= Problem statement =
Could you retype the whole listing word for word and drop the images?

= Provided data =
= = = =

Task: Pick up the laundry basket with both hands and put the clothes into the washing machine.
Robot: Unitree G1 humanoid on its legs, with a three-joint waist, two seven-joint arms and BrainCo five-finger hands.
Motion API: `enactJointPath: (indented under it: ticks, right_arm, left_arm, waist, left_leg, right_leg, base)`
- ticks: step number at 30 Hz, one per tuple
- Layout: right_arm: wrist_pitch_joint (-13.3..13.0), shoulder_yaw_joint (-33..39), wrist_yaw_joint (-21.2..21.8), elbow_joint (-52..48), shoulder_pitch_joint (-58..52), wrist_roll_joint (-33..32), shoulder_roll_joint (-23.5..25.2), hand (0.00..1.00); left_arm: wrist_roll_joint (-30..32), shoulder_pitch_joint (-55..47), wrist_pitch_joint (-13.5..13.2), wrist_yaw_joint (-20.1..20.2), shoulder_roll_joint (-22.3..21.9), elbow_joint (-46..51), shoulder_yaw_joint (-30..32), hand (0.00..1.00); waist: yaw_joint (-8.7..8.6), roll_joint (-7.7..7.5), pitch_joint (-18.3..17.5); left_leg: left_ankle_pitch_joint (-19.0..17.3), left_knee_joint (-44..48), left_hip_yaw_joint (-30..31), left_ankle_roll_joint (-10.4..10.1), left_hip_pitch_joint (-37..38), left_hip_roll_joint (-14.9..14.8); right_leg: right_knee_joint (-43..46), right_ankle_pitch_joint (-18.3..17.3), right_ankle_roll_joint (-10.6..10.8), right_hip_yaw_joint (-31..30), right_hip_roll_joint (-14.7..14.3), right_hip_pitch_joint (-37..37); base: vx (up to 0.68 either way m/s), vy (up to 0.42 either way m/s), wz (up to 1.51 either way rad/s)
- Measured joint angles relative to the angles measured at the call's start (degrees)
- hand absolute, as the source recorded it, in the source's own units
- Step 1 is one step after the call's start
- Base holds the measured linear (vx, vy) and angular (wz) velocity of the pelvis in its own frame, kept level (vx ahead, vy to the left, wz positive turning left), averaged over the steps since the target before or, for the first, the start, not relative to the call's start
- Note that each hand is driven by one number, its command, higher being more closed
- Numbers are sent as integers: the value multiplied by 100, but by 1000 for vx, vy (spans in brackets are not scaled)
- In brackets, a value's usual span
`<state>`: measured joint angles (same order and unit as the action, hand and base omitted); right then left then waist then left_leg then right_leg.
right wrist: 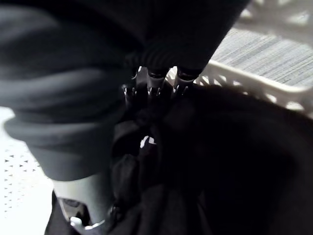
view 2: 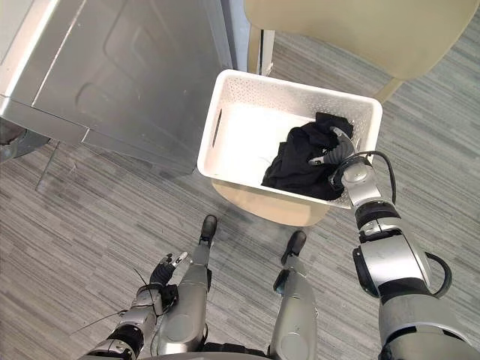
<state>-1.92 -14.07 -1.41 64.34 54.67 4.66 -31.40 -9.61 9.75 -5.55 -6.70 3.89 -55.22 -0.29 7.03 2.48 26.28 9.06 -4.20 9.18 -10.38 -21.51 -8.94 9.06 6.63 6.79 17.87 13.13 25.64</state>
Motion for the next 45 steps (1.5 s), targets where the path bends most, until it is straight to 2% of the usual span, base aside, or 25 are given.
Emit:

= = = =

= Result of the task =
Task: Pick up the laundry basket with both hands and put the clothes into the washing machine.
Robot: Unitree G1 humanoid on its legs, with a three-joint waist, two seven-joint arms and BrainCo five-finger hands.
Motion API: `enactJointPath: (indented under it: ticks, right_arm, left_arm, waist, left_leg, right_leg, base)`
- ticks: step number at 30 Hz, one per tuple
- Layout: right_arm: wrist_pitch_joint (-13.3..13.0), shoulder_yaw_joint (-33..39), wrist_yaw_joint (-21.2..21.8), elbow_joint (-52..48), shoulder_pitch_joint (-58..52), wrist_roll_joint (-33..32), shoulder_roll_joint (-23.5..25.2), hand (0.00..1.00); left_arm: wrist_roll_joint (-30..32), shoulder_pitch_joint (-55..47), wrist_pitch_joint (-13.5..13.2), wrist_yaw_joint (-20.1..20.2), shoulder_roll_joint (-22.3..21.9), elbow_joint (-46..51), shoulder_yaw_joint (-30..32), hand (0.00..1.00); waist: yaw_joint (-8.7..8.6), roll_joint (-7.7..7.5), pitch_joint (-18.3..17.5); left_leg: left_ankle_pitch_joint (-19.0..17.3), left_knee_joint (-44..48), left_hip_yaw_joint (-30..31), left_ankle_roll_joint (-10.4..10.1), left_hip_pitch_joint (-37..38), left_hip_roll_joint (-14.9..14.8); right_leg: right_knee_joint (-43..46), right_ankle_pitch_joint (-18.3..17.3), right_ankle_roll_joint (-10.6..10.8), right_hip_yaw_joint (-31..30), right_hip_roll_joint (-14.7..14.3), right_hip_pitch_joint (-37..37); base: vx (up to 0.68 either way m/s), vy (up to 0.42 either way m/s), wz (up to 1.51 either way rad/s)
- Measured joint angles relative to the angles measured at the call's start (degrees)
- hand absolute, as the source recorded it, in the source's own units
- Step 1 is one step after the call's start
- Base holds the measured linear (vx, vy) and angular (wz) velocity of the pelvis in its own frame, kept level (vx ahead, vy to the left, wz positive turning left), averaged over the steps since the target before or, for the first, the start, not relative to the call's start
- Note that each hand is driven by one number, its command, higher being more closed
- Numbers are sent as integers: the value multiplied by 100, but by 1000 for vx, vy (spans in brackets are not scaled)
- In brackets, a value's usual span
`<state>`: measured joint angles (same order and unit as the action, hand and base omitted); right then left then waist then left_leg then right_leg.
right wrist: 
view 2: 
<state>-1.92 -14.07 -1.41 64.34 54.67 4.66 -31.40 -9.61 9.75 -5.55 -6.70 3.89 -55.22 -0.29 7.03 2.48 26.28 9.06 -4.20 9.18 -10.38 -21.51 -8.94 9.06 6.63 6.79 17.87 13.13 25.64</state>
Motion for the next 45 steps (1.5 s), targets where the path bends most, until it is straight to 2% of the usual span, base aside, or 25 are given.
Emit:

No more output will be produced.